Let me start by defining testosterone. As the hormone of confidence, initiative and self-celebration, testosterone is essential to the makeup of not only healthy men and women as individuals but also to societies as a whole. The problem is that some confused people see it as the hormone of brutal aggression and mindless assertion. In other words, in befuddled minds its virtuous properties are confused with sheer stupidity and callowness.
That confused definition is befuddling some Japanese politicians who would like to lead their despirited nation back to pride and self-confidence. Aso is merely the latest example. Another recent example is nationalist Osaka Mayor Toru Hashimoto and his bizarre riff about comfort women, prostitutes and the need for US troops in Japan to make more use of local sex workers. There was also the threat earlier this year by Prime Minister Shinzo Abe to retract Japan’s earlier apologies to its neighbors.
Such statements don’t just offend neighbors and other right-thinking peoples around the world but also betray a society that has lost touch with the true meaning of pride and confidence — the true benefits of testosterone.

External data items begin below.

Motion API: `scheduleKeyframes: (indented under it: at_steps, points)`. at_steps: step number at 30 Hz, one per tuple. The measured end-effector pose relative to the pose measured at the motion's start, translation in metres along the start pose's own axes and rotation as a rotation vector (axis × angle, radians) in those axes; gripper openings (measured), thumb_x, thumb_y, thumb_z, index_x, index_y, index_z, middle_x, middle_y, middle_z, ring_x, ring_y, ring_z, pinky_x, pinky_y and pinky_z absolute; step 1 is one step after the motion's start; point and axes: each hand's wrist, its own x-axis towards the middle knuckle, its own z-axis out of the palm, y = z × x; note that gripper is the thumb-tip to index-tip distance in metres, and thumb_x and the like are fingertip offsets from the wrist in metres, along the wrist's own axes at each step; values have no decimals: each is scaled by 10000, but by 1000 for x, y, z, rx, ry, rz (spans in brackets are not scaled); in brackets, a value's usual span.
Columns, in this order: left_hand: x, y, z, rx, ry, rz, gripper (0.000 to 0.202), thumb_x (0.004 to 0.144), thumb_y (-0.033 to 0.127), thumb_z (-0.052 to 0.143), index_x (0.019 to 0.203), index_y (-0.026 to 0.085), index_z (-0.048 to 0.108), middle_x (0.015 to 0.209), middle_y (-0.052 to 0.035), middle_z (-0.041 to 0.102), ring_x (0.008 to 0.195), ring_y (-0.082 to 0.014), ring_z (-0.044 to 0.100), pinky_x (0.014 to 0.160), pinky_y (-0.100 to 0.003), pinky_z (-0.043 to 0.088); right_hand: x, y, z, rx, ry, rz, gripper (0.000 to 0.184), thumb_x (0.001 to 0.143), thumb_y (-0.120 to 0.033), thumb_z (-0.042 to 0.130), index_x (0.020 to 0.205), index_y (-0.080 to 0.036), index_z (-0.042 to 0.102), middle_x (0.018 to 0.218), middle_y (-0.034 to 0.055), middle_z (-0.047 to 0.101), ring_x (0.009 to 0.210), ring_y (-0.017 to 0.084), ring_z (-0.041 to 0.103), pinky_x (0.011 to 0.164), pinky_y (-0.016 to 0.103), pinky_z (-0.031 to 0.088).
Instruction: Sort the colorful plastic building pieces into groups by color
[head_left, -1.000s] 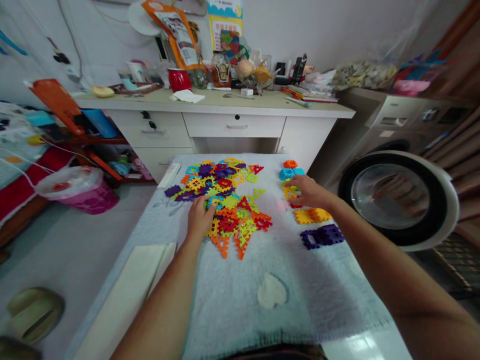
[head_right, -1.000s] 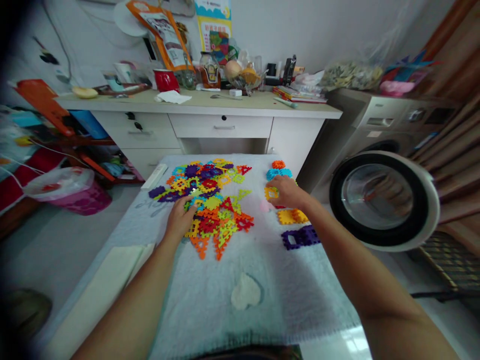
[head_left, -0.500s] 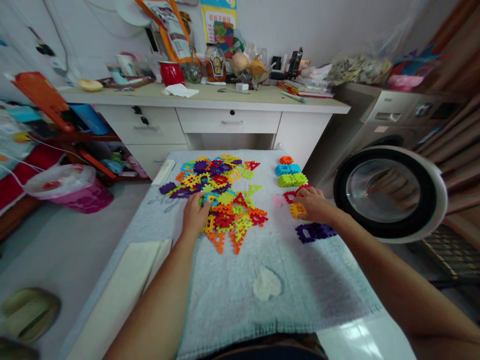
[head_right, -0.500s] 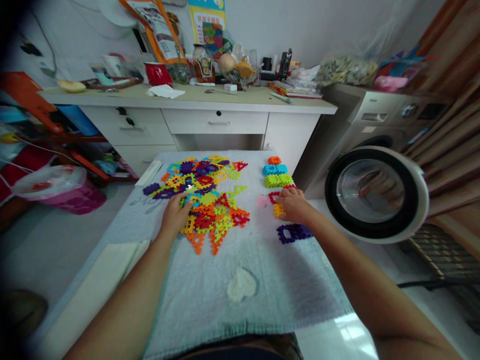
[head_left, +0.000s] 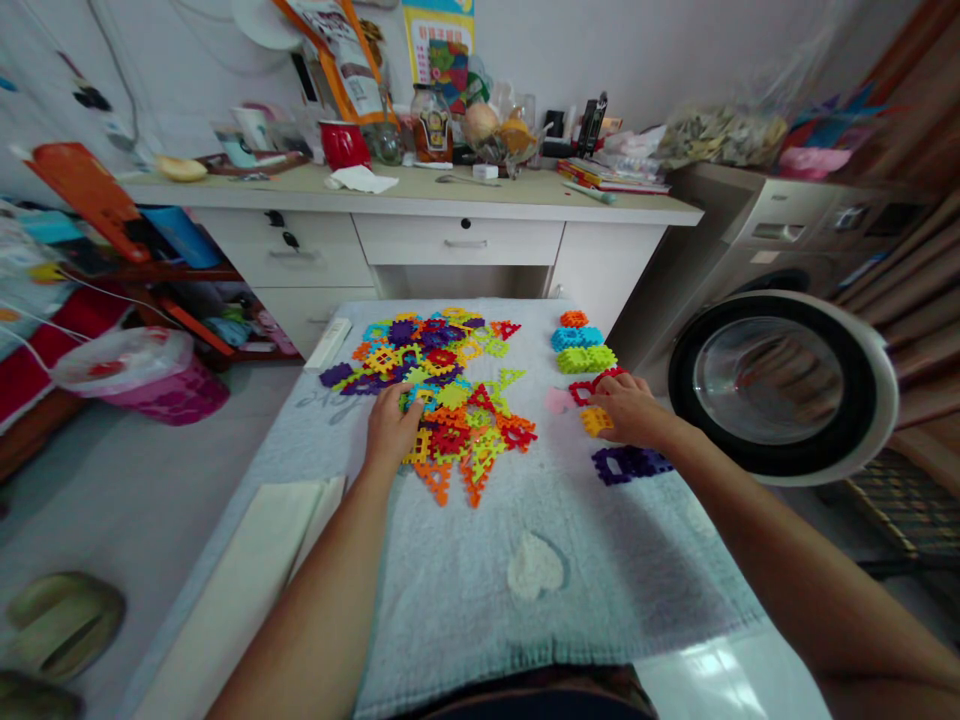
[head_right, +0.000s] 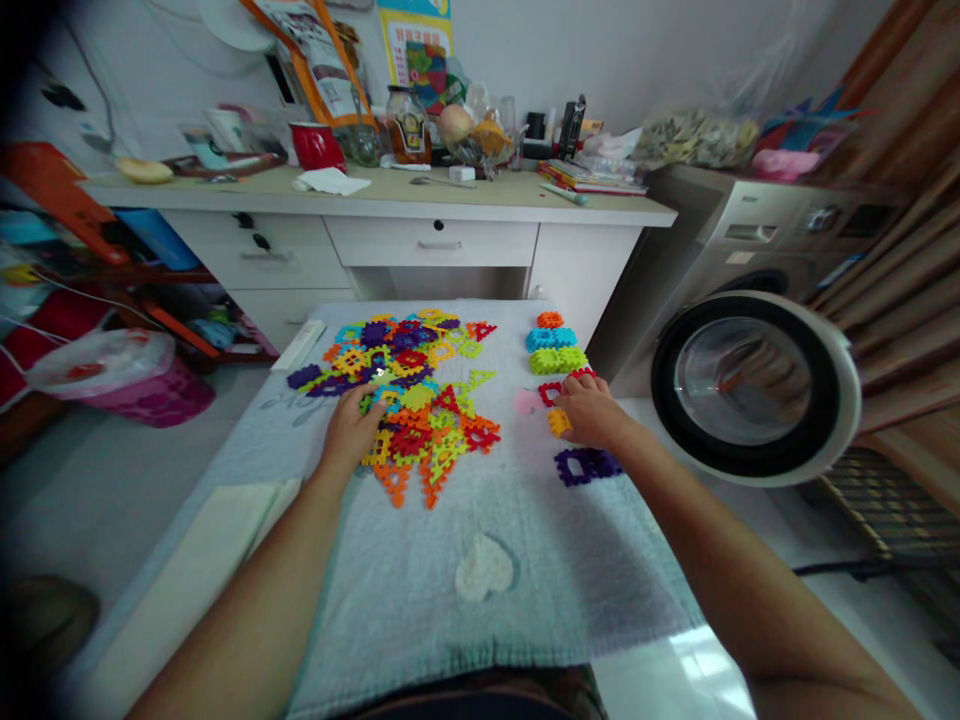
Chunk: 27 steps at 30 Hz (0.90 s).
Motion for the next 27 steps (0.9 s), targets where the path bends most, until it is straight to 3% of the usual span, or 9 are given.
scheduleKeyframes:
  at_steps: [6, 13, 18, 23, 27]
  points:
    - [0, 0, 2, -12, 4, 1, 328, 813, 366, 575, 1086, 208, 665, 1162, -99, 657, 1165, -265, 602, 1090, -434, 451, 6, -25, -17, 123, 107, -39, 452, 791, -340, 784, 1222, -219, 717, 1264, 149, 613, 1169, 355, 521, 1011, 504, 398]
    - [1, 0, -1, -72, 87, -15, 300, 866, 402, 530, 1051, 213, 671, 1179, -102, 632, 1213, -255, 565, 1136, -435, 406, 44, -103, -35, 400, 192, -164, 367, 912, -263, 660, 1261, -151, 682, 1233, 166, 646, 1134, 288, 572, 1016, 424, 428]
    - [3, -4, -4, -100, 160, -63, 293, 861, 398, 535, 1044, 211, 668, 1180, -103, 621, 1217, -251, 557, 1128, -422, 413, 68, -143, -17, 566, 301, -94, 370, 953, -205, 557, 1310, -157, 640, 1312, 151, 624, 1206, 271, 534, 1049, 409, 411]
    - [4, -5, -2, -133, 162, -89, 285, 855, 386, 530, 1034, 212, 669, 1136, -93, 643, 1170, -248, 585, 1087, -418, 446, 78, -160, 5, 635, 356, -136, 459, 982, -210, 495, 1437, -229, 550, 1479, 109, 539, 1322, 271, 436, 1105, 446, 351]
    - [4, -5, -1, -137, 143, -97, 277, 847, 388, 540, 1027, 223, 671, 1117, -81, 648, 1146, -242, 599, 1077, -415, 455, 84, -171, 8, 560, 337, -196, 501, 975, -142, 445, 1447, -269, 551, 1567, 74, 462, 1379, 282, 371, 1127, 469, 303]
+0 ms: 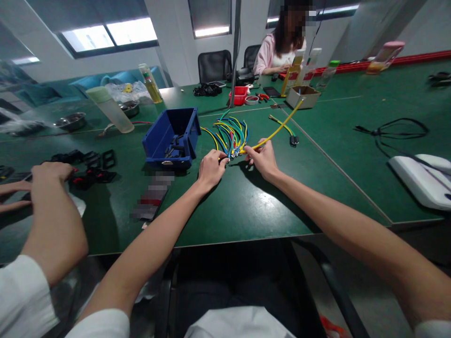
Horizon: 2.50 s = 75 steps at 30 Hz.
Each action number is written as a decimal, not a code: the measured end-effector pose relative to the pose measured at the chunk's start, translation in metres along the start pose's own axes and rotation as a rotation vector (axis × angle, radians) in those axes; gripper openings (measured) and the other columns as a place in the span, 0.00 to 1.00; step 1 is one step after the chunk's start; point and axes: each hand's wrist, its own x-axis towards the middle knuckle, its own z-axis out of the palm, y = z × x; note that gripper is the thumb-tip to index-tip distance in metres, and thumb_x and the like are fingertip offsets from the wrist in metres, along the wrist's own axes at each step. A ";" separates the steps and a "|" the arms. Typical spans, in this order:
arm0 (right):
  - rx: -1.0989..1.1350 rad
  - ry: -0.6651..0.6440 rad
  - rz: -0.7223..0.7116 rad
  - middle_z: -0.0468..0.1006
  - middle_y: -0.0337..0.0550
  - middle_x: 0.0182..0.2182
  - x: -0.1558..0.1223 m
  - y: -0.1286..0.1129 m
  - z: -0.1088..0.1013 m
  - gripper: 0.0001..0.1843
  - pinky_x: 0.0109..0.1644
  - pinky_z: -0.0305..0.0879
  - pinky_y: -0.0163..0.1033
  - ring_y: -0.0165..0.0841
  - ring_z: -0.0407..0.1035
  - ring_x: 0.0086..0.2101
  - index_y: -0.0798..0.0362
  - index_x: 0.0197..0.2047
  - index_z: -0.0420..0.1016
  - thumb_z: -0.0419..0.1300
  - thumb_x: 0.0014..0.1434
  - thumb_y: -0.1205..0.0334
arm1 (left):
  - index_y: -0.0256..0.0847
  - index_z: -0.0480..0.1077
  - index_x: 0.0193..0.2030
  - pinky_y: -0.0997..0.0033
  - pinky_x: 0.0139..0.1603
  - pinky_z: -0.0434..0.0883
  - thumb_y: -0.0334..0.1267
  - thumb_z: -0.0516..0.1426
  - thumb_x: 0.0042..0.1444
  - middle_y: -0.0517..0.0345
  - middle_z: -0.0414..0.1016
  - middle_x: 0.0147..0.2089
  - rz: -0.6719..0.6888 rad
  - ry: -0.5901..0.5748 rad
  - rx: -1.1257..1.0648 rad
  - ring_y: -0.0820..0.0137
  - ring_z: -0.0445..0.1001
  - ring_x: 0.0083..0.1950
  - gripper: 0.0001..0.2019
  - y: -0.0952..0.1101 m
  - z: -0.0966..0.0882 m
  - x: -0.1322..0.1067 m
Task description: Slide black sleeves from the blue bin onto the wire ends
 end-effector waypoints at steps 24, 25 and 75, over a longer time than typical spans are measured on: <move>-0.005 0.023 -0.009 0.69 0.34 0.26 -0.003 0.001 0.002 0.29 0.19 0.59 0.32 0.29 0.68 0.22 0.47 0.44 0.50 0.66 0.50 0.48 | 0.39 0.73 0.43 0.67 0.48 0.69 0.34 0.54 0.62 0.52 0.76 0.43 0.071 -0.039 -0.018 0.68 0.74 0.44 0.07 -0.001 0.001 0.000; -0.004 0.023 -0.009 0.69 0.34 0.26 -0.003 0.001 0.002 0.29 0.19 0.59 0.32 0.29 0.68 0.22 0.47 0.44 0.50 0.66 0.50 0.47 | 0.39 0.73 0.43 0.67 0.49 0.69 0.34 0.54 0.62 0.52 0.76 0.44 0.067 -0.042 -0.017 0.68 0.74 0.44 0.07 -0.001 0.001 0.000; 0.011 0.034 -0.056 0.69 0.33 0.26 -0.004 0.000 0.003 0.29 0.18 0.59 0.32 0.28 0.68 0.20 0.46 0.42 0.51 0.66 0.49 0.46 | 0.38 0.76 0.41 0.69 0.47 0.72 0.32 0.58 0.58 0.54 0.78 0.40 0.070 -0.012 -0.107 0.70 0.74 0.40 0.06 0.003 -0.001 0.003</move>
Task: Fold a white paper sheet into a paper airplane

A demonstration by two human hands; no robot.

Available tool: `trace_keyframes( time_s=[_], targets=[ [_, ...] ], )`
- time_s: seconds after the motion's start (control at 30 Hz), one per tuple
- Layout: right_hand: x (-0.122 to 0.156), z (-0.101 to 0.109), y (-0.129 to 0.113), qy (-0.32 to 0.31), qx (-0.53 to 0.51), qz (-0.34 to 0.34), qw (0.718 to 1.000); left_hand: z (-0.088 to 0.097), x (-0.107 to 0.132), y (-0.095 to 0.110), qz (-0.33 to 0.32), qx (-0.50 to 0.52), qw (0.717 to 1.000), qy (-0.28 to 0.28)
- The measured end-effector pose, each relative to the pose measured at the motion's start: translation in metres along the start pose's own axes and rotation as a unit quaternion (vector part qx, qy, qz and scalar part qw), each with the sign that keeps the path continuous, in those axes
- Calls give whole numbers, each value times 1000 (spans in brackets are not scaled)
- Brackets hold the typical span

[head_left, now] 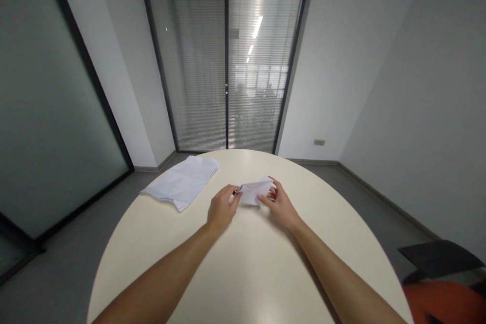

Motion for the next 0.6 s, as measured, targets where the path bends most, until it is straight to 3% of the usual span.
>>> trace_keyframes(
  time_s=[0.1,0.23,0.43,0.6],
  targets=[
    [4,-9,-5,-51,6,3,999,-2,0,1,-2,17,1000,-6],
    [6,-5,-13,-45,125,28,991,-4,0,4,-4,48,998,-28],
    [14,-5,-39,-97,319,192,923,-3,1,9,-15,59,997,-37],
    [16,-5,-40,-109,376,207,897,-2,1,11,-52,29,997,-42]
  ],
)
Point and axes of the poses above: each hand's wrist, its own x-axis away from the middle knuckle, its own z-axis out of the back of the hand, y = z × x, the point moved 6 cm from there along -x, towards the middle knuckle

The callow and erratic mindset that makes inanely offensive statements one day, then offers lame gestures to mend fences the next is symptomatic of children raised without the example of moral elders.
In fact, that is the situation in which Japanese society finds itself. I don’t mean individual Japanese, of which there are millions of right-thinking examples. I’m talking here about the collective mindset as embodied by its putative leaders.
The overarching ambition of Japan’s World War II militarists and their industrialist patrons disintegrated, in defeat, into a collective shame so deep that it fermented into a putrid mix of denial and self-abnegation. Denial that it had ever been a nation capable of such awful savagery. Self-abnegation to hide from the responsibility for the awful national crime against humankind.
This mindset has been responsible for a kind of societal timidity, even cowardice, reflected in the inability to deliver a straightforward, wholehearted apology to the nations imperial Japan wronged so heinously. It is also reflected in the utter lack of a healthy sexual identity. Sexuality is absent from media representations of Japanese men while Japanese women are portrayed as toys willingly exploited by western men. The only Japanese business leader seen making the kind of bold moves one might associate with the world’s third largest economy is Korean Japanese Masayoshi Son. In short, the nation appears to have been sapped of testosterone.
Which is why we keep seeing its mostly second-rate politicians making inane statements in a bid in mostly abortive efforts at working up some bravado. It’s true that Shinzo Abe’s effort to stir things up with his super-easy-money policy seems to have injected some life into the economy, at least for now. But the national quest to regain its self-confidence isn’t likely to go much beyond callow expressions of mock testosterone until Japan faces the truth about its imperial era squarely. That will lead toward a shot of real testosterone.